Parliamentarians and activists from around the world have launched a global campaign to oppose the candidacy of Hu Binchen, a Deputy Director General at China’s Ministry of Public Security, to the Interpol Executive Committee at its General Assembly session later this month.
As many as 50 legislators, from 20 countries, who are part of the Inter-Parliamentary Alliance on China (IPAC) penned a joint letter to their governments raising alarm at China’s moves to gain influence over the global policing body.
Six Australian MPs and senators have signed an IPAC letter urging Interpol members to block Binchen’s election over concerns that Beijing uses the red notice system to target exiled activists, Australian Broadcasting Corporation (ABC) reported.
“Chinese officials in the past have shown a willingness to use Interpol red notices for political ends,” warns Labor senator Kimberley Kitching, a co-chair of IPAC. “There are many grave concerns with regard to this candidate and it would therefore be inappropriate to move ahead with his appointment.”

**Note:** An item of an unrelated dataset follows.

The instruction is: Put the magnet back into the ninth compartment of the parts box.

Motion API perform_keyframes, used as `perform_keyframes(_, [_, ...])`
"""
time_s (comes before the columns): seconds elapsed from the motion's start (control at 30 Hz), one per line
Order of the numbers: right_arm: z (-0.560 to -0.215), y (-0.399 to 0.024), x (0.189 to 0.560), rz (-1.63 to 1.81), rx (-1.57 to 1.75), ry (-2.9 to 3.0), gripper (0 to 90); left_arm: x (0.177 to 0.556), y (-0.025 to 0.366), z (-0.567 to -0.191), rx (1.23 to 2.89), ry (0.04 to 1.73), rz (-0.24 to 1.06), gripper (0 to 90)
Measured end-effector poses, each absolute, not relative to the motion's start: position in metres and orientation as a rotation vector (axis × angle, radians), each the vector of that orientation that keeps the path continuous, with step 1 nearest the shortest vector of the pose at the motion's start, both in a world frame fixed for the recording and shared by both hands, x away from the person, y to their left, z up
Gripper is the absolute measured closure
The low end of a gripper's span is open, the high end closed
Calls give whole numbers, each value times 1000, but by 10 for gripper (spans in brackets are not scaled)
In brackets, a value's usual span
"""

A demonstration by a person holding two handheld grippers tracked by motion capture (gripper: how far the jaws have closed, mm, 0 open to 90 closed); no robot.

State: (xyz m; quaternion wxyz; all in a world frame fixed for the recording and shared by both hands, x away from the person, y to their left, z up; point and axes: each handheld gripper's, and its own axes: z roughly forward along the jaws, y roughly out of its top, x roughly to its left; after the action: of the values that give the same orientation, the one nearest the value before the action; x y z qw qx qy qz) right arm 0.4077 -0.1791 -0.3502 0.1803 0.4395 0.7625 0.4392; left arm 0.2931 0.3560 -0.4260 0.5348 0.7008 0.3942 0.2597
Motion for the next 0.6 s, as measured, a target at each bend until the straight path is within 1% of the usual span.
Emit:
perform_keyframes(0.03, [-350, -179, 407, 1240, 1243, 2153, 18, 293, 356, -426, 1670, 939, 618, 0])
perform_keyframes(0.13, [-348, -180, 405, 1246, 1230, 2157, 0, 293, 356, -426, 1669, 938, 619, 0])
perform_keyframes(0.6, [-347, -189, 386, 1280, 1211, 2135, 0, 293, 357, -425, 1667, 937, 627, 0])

Concetta Fierravanti-Wells, who is a Liberal Party senator, is also among the signatories and warns Australia “certainly should not be supporting” the Chinese official’s election.
“The People’s Republic of China (PRC) has repeatedly abused the Interpol red notice to persecute dissidents in exile — [it has a] history of leveraging Interpol committee positions to exert undue influence on the organisation,” she said.
“What concerns me the most is the possibility of allowing Interpol to be used as a vehicle for the repressive policies of the PRC and the communist regime in China, which I think will do great harm to the international standing of Interpol.”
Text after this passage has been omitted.